## Task objective
Everything from the line containing "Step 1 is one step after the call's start" through the last line of the data below should be given again exactly, both end lines included and nothing more.

## The data
****

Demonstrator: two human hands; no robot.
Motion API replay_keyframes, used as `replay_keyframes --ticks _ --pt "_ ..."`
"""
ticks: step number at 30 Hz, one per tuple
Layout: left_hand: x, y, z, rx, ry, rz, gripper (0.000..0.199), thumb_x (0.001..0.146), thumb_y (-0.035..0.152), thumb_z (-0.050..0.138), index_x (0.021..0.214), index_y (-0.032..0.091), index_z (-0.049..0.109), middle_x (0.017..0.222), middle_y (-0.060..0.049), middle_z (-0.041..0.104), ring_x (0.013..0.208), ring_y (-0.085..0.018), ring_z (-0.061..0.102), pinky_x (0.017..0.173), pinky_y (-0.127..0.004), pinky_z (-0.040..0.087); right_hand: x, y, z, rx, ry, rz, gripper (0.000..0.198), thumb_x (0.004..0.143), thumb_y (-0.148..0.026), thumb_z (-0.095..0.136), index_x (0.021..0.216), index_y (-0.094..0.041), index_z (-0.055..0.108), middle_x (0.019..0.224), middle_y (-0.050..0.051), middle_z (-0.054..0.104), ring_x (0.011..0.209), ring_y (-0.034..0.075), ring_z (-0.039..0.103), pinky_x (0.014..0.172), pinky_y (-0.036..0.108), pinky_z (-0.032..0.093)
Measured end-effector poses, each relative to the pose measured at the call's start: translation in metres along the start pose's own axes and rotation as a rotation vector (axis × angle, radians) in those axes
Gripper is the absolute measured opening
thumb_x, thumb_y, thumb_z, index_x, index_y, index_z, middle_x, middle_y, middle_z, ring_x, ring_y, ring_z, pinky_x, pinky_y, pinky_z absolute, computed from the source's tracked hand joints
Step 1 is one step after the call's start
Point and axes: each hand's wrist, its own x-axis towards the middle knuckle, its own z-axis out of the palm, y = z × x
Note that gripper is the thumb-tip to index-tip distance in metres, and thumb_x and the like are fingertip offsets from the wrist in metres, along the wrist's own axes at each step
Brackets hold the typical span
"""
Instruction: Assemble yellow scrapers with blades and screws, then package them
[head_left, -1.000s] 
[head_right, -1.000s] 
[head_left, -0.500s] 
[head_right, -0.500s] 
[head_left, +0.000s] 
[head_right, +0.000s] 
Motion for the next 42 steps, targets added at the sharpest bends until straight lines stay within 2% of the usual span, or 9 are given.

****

## Answer box
Step 1 is one step after the call's start
Point and axes: each hand's wrist, its own x-axis towards the middle knuckle, its own z-axis out of the palm, y = z × x
Note that gripper is the thumb-tip to index-tip distance in metres, and thumb_x and the like are fingertip offsets from the wrist in metres, along the wrist's own axes at each step
Brackets hold the typical span
"""
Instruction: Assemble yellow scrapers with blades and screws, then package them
[head_left, -1.000s] 
[head_right, -1.000s] 
[head_left, -0.500s] 
[head_right, -0.500s] 
[head_left, +0.000s] 
[head_right, +0.000s] 
Motion for the next 42 steps, targets added at the sharpest bends until straight lines stay within 2% of the usual span, or 9 are given.

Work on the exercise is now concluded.